→ Problem details
Every picture is to be removed, and all the data is to be copied exactly.
--- START ---
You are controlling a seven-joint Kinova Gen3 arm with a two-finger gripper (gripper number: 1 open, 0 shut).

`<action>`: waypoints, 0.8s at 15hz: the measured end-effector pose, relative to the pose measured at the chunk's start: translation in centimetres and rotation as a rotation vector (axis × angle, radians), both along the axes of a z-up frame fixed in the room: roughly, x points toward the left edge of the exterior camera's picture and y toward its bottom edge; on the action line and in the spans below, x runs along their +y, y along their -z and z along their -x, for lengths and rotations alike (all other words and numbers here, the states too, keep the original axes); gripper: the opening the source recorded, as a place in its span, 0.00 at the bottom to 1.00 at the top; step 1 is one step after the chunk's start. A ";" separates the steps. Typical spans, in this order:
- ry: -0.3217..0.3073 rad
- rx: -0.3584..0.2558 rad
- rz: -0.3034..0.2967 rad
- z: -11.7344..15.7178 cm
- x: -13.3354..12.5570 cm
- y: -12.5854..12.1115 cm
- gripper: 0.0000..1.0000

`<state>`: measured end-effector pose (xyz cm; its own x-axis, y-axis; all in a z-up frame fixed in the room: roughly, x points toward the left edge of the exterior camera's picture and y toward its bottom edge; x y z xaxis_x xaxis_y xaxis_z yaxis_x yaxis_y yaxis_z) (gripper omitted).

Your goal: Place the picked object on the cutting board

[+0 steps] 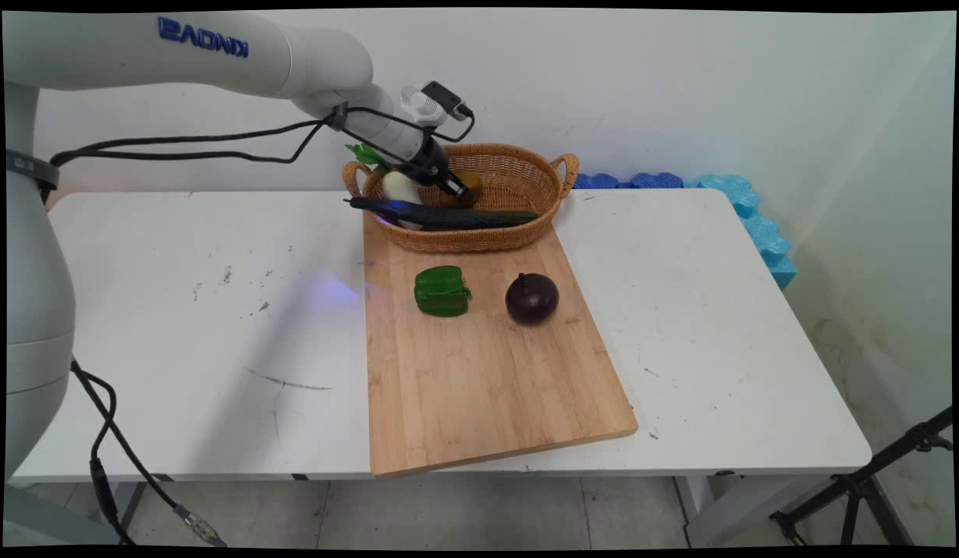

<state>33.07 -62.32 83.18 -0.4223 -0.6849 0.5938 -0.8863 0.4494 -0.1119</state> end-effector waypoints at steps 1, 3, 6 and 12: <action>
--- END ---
→ Solution below
You are controlling a seven-joint Kinova Gen3 arm with a two-finger gripper (gripper number: 1 open, 0 shut).

`<action>`: waypoints, 0.8s at 15hz: the measured end-effector pose, relative to the pose measured at the chunk's start: translation in centimetres and rotation as a rotation vector (axis × angle, radians), both along the axes of a z-up frame fixed in the room: roughly, x points toward the left edge of the exterior camera's picture and y toward its bottom edge; on the action line and in the spans below, x runs along their +y, y along their -z and z along their -x, for lengths and rotations alike (all other words and numbers here, the states too, keep the original axes); gripper: the opening the source recorded, as a place in its span, 0.00 at the bottom to 1.00 at the top; step 1 is one step after the chunk's start. A ";" separates the steps. Typical spans, in this order:
- ry: -0.3217..0.3073 rad
- rx: -0.3584..0.2558 rad
- rz: -0.3034..0.2967 rad
- z: -11.7344..15.7178 cm
- x: -13.3354..12.5570 cm
- y: -12.5854..12.1115 cm
- gripper: 0.0000..1.0000

`<state>`: measured end-effector pose (xyz cm; its own x-axis, y-axis; all in a z-up frame fixed in the room: roughly, x points toward the left edge of the exterior camera's picture and y toward its bottom edge; x y z xaxis_x xaxis_y xaxis_z yaxis_x yaxis_y yaxis_z) (gripper omitted).

Your goal: Place the picked object on the cutting board

[+0 steps] 

<state>33.07 -62.32 83.18 -0.4223 -0.6849 0.5938 -0.8863 0.4494 -0.1119</state> end-effector waypoints at steps 1, 3, 6 and 12: <action>

That makes the output complete.